Un chiffre qui force le respect : deux-cent-cinquante musiques de films, pour le cinéma français, italien, britannique ou américain. Ce palmarès n’est pas celui d’un compositeur nonagénaire, mais de Philippe Sarde, jeune septuagénaire. Sa chance ? Avoir débuté à vingt ans sur Les Choses de la vie, avec Claude Sautet comme mentor. Sa Chanson d’Hélène, interprétée en duo par Romy Schneider et Michel Piccoli, est aujourd’hui un classique.

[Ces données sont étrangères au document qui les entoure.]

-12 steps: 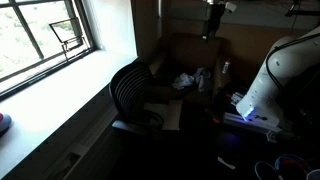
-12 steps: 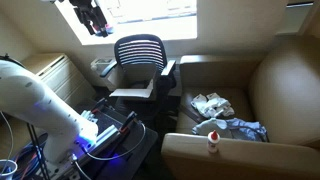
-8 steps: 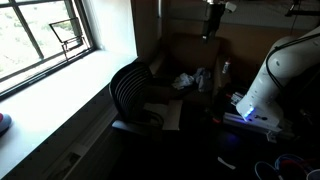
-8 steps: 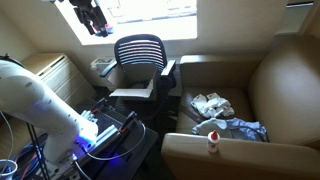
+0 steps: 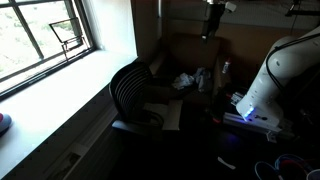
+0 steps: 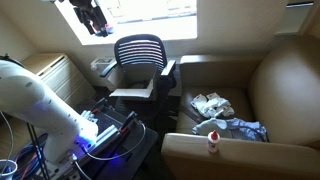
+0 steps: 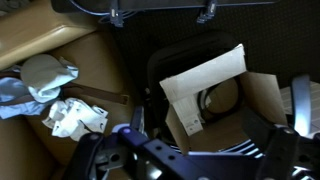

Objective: Pick up the cap from the couch and put it on the hand rest of the couch

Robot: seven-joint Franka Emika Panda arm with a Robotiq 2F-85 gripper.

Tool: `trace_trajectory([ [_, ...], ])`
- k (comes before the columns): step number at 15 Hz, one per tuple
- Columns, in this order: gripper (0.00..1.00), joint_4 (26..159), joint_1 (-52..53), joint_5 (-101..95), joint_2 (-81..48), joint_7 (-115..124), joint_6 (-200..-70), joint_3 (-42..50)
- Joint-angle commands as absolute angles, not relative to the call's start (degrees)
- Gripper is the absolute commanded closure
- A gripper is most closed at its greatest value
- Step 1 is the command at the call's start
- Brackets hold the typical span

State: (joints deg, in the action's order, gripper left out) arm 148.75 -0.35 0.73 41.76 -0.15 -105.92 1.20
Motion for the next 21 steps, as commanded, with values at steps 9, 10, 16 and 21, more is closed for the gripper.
trace_trajectory([
  [9, 0.0, 159.27, -15.89, -6.55, 46.72, 5.28, -110.87, 11.15],
  [10, 0.0, 160.57, -17.94, -6.47, 46.41, 4.83, -111.08, 13.66],
  [16, 0.0, 158.63, -20.59, -5.33, 43.04, 7.41, -109.62, 14.2],
  [21, 0.0, 158.77, -23.56, -10.93, 37.88, 20.2, -125.92, 8.48],
])
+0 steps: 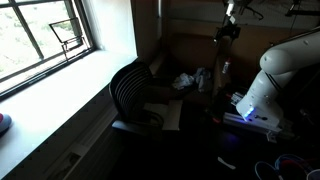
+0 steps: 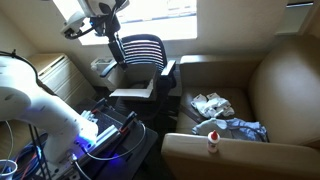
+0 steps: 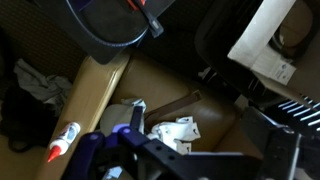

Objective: Pick up the cap from the couch and put it on the hand rest of the couch

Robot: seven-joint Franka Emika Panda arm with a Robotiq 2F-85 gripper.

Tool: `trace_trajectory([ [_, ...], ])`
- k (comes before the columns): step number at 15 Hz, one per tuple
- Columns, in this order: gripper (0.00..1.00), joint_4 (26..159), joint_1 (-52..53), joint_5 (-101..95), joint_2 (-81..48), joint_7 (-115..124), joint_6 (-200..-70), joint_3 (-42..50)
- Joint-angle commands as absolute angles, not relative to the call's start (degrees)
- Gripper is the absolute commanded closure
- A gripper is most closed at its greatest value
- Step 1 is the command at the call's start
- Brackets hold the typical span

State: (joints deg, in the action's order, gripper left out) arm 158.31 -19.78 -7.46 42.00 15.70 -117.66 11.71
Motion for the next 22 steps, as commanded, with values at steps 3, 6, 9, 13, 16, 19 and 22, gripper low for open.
trace_trajectory([
  [3, 0.0, 157.63, -28.58, -16.95, 33.65, 26.5, -134.78, 7.29],
  [6, 0.0, 155.76, -34.64, -20.21, 27.31, 32.38, -139.81, 8.77],
  [9, 0.0, 156.58, -34.16, -17.14, 28.35, 30.69, -137.38, 9.46],
  [13, 0.0, 155.81, -35.51, -18.82, 24.33, 35.76, -139.11, 9.0],
  [16, 0.0, 153.99, -37.49, -21.78, 17.99, 49.04, -147.75, 7.13],
  [19, 0.0, 150.21, -39.87, -26.9, 10.86, 62.64, -154.85, 5.1],
  [22, 0.0, 144.04, -34.05, -16.66, 2.41, 58.82, -154.04, 10.39],
])
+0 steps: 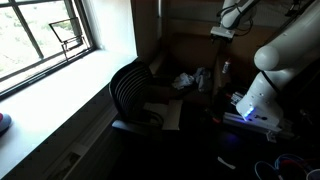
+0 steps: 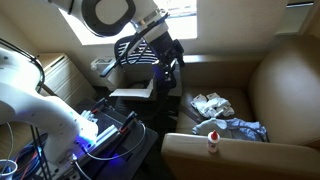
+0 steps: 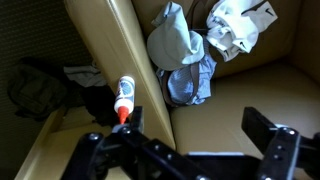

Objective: Pick up the cap from the couch and put it on the hand rest of the couch

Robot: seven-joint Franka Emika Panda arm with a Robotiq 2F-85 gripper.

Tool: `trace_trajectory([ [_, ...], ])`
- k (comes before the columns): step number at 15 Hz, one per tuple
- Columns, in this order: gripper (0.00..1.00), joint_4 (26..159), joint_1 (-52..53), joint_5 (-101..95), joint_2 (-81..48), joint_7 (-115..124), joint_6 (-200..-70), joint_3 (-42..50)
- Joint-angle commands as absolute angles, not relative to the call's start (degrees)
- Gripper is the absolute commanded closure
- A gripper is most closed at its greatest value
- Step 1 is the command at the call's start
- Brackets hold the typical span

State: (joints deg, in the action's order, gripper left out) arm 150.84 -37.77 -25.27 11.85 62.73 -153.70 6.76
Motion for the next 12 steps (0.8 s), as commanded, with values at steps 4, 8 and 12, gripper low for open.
trace_trajectory([
  [4, 0.0, 145.14, -24.21, -6.63, 0.9, 51.06, -155.23, 18.88],
  [8, 0.0, 144.55, -22.55, -5.44, -0.33, 50.62, -155.32, 19.89],
  [12, 0.0, 140.17, -21.81, 7.52, -9.66, 42.49, -153.85, 18.93],
])
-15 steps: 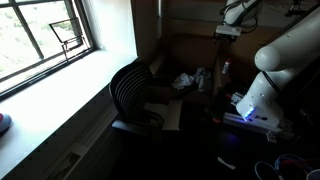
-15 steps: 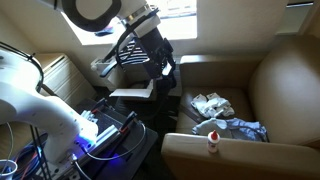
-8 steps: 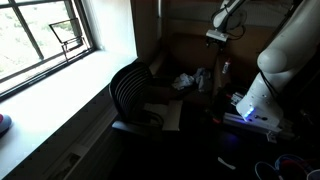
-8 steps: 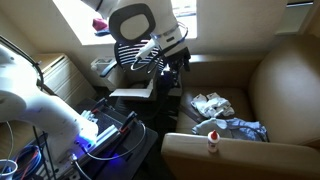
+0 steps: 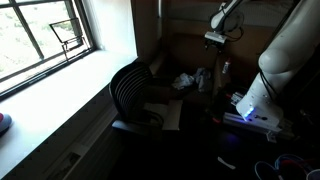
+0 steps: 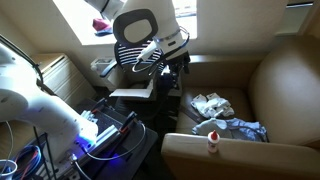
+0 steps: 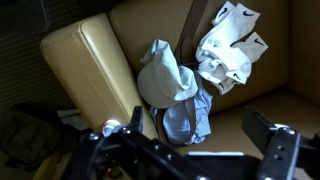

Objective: Pick up the cap from the couch and put it on the hand rest of the couch

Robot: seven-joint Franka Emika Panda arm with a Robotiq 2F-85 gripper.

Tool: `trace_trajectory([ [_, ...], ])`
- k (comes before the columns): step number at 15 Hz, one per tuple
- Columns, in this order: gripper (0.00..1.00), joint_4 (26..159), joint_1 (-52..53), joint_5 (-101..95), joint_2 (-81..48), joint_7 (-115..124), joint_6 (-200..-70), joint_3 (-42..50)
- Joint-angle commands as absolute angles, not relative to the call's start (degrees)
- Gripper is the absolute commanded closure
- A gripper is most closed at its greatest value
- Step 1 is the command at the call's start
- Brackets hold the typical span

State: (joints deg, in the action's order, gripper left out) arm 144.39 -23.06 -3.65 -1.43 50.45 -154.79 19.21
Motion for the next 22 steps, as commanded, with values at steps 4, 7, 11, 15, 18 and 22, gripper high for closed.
trace_trajectory([
  [4, 0.0, 133.18, -22.48, 17.92, -19.92, 32.79, -151.47, 17.52],
  [7, 0.0, 125.97, -19.08, 13.8, -30.11, 40.67, -152.15, 21.78],
  [11, 0.0, 116.99, -17.73, 13.97, -41.19, 47.9, -145.05, 23.64],
  [15, 0.0, 120.25, -18.11, 15.04, -39.17, 45.41, -148.91, 22.77],
  [18, 0.0, 118.05, -14.47, 15.09, -44.26, 55.05, -153.81, 25.99],
  [22, 0.0, 115.42, -12.55, 15.51, -49.44, 63.67, -157.06, 26.35],
])
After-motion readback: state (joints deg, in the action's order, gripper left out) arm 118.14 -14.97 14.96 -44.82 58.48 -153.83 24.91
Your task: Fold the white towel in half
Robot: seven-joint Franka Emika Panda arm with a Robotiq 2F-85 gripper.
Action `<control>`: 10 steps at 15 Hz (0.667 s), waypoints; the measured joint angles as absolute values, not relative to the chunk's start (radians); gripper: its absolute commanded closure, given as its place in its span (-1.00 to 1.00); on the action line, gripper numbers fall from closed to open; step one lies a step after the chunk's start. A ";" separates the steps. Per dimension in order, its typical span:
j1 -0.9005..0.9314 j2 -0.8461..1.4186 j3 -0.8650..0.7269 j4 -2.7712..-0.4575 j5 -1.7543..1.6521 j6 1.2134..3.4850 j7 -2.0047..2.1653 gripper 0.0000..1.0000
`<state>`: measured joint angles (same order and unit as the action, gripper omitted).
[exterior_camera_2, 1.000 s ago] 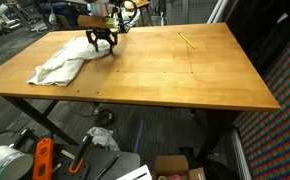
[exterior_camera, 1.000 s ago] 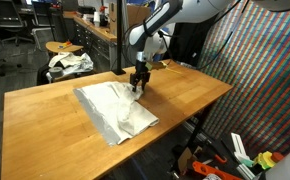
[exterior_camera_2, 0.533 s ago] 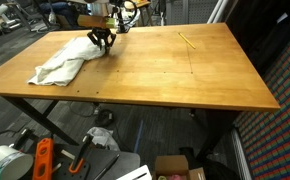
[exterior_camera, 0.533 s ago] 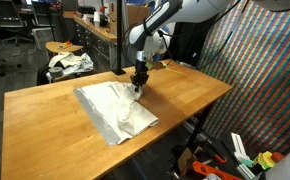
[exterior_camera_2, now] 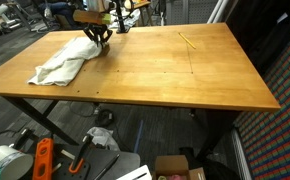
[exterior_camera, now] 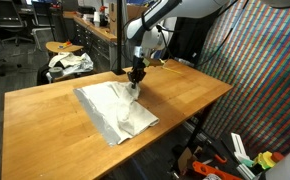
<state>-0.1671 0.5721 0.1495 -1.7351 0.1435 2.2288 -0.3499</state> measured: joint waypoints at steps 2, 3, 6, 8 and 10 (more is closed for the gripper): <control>-0.150 0.541 0.149 -1.736 0.143 2.229 -0.348 0.69; -0.140 0.522 0.148 -1.736 0.143 2.228 -0.345 0.69; -0.104 0.472 0.147 -1.739 0.139 2.227 -0.331 0.71; -0.077 0.449 0.147 -1.742 0.135 2.227 -0.318 0.75; -0.049 0.434 0.147 -1.747 0.134 2.227 -0.300 0.75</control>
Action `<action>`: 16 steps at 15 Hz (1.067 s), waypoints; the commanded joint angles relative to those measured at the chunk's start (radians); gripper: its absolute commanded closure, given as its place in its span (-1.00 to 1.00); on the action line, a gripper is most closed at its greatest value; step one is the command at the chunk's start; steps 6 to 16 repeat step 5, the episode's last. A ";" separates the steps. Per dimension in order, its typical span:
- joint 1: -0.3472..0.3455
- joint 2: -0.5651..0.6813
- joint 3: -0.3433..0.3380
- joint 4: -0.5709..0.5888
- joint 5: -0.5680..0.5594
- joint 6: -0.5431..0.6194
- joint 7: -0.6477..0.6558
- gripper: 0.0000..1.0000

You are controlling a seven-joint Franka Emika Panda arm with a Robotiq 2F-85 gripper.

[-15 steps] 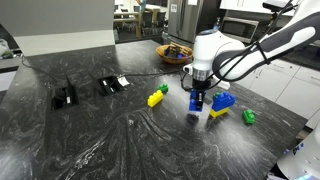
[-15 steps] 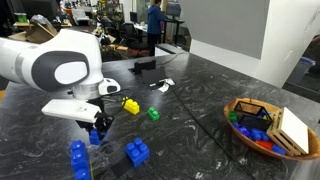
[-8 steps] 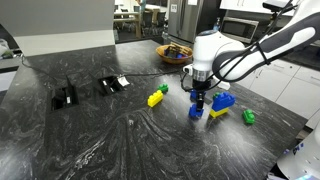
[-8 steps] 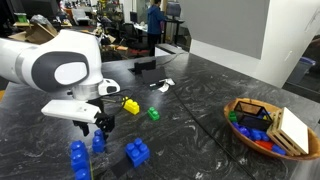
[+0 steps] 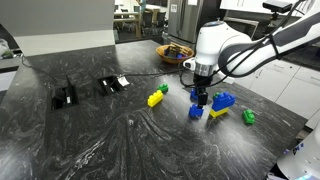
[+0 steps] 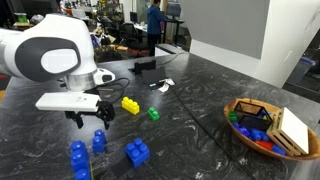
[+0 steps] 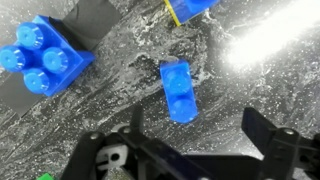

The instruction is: Remove the green block from the blue one and put it on the table, move the building block tower slightly to the right, and then move the blue block backwards

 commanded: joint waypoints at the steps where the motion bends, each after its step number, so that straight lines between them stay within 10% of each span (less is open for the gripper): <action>1: -0.002 -0.004 0.003 -0.001 0.000 -0.002 -0.005 -1.00; 16: -0.002 -0.003 0.003 -0.005 0.000 -0.002 -0.009 -1.00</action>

À partir de là, Philippe Sarde enchaîne les rencontres jusqu’à l’ivresse, se démultipliant auprès de cinéastes aussi différents que Roman Polanski et Jacques Doillon, Alain Corneau et Bertrand Tavernier. À leurs côtés, il développe une écriture hors norme, basée sur des mélanges extravagants, enrichie de solistes hors pair (Stan Getz, Toots Thielemans, Ivry Gitlis, Stéphane Grappelli). « Au début de notre collaboration, résumait Georges Lautner, j'ai trouvé Philippe Sarde bizarre. Puis, j’ai vite compris qu’il était complètement piqué. Face à des images, il s’exalte, il décolle vers une folie baroque qui va servir votre film. Il ose là où les autres n’oseraient pas. Avec lui, la composition, c’est d’abord de l’imagination. » Tel est Philippe Sarde : compositeur de tous les excès, ennemi radical de l'eau tiède, capable d'élaborer une partition pour un seul instrumentiste (la flûte géante de Rêve de singe) ou pour deux-cent (La Guerre du feu).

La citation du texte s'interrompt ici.